U.S. President Ronald Reagan, who in 1994 announced he was suffering from Alzheimer’s disease, is a good example of this. Linguistic studies of his 1984 debates indicate that the disease was already beginning to develop: researchers detected Reagan’s speech was 9% slower, and he made up to five times more pauses and frequent minor errors in the use of articles, prepositions, and pronouns. The time interval when early symptoms emerge but they are not serious or apparent enough to make a diagnosis is called the prodromal stage, and can be seen not only in Alzheimer’s but also in other disorders such as schizophrenia.
In the case of Utermohlen, some experts suggest that signs of this prodromal period are apparent in the work of the early 90s, such as in the series titled “Conversation Pieces”, a total of six paintings of his life together with his wife Patricia. A detailed study allows us to observe changes in the spatial representation and disposition of objects and people which, in retrospect, are interpreted as the first signs of a neurodegenerative process.

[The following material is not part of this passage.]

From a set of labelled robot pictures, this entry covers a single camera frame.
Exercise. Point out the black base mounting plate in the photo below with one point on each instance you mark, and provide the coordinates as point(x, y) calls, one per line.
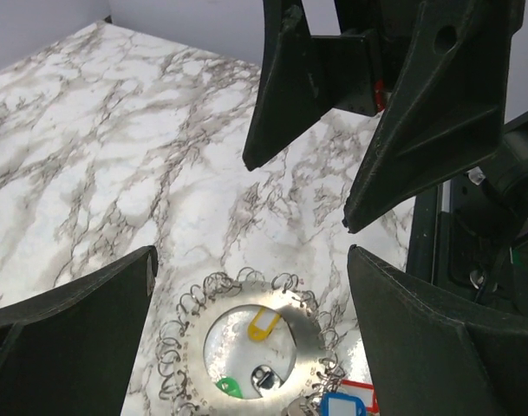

Apart from its long progression, an important characteristic of Alzheimer’s is that it does not affect all areas of the brain at the same time or with the same intensity; most frequently, the process begins in areas involved in the formation of new memories such as the hippocampus and the entorhinal cortex. From these areas neurodegeneration continues through the temporal lobe, which further damages memory as this region plays a critical role in memory storage, and from here continues to the prefrontal cortex. This is relevant because this disease—despite the fact that the stereotype focuses on memory symptoms—is not only about memory loss: damage to the prefrontal cortex alters basic mechanisms such as attention, emotional regulation, planning, etc., and further weakens the ability to recover memories. Finally, neurodegeneration ends up affecting motor and sensory abilities, although this usually occurs in the late stages.
Artistic skills and Alzheimer’s
This progression by brain areas is an advantage for artists as many of their skills depend on motor and sensory areas. This allows them to continue their profession for a relatively long period of time. There are documented cases of musicians who are still able to play certain melodies even in advanced stages of the disease. The same is true, for example, of painters such as Utermohlen, whose visual cortex took longer to be affected by the disease than parts involved in memory. For this reason, he was still able to paint even when he could no longer remember his own name clearly.
In view of all this, the case of William Utermohlen is not only an extraordinary graphic record of how a person experiences Alzheimer’s; it also reminds us that many artistic skills take time to be affected by Alzheimer’s and, therefore, painting or music may be hobbies that patients will be able to perform to some extent throughout much of the course of their disease.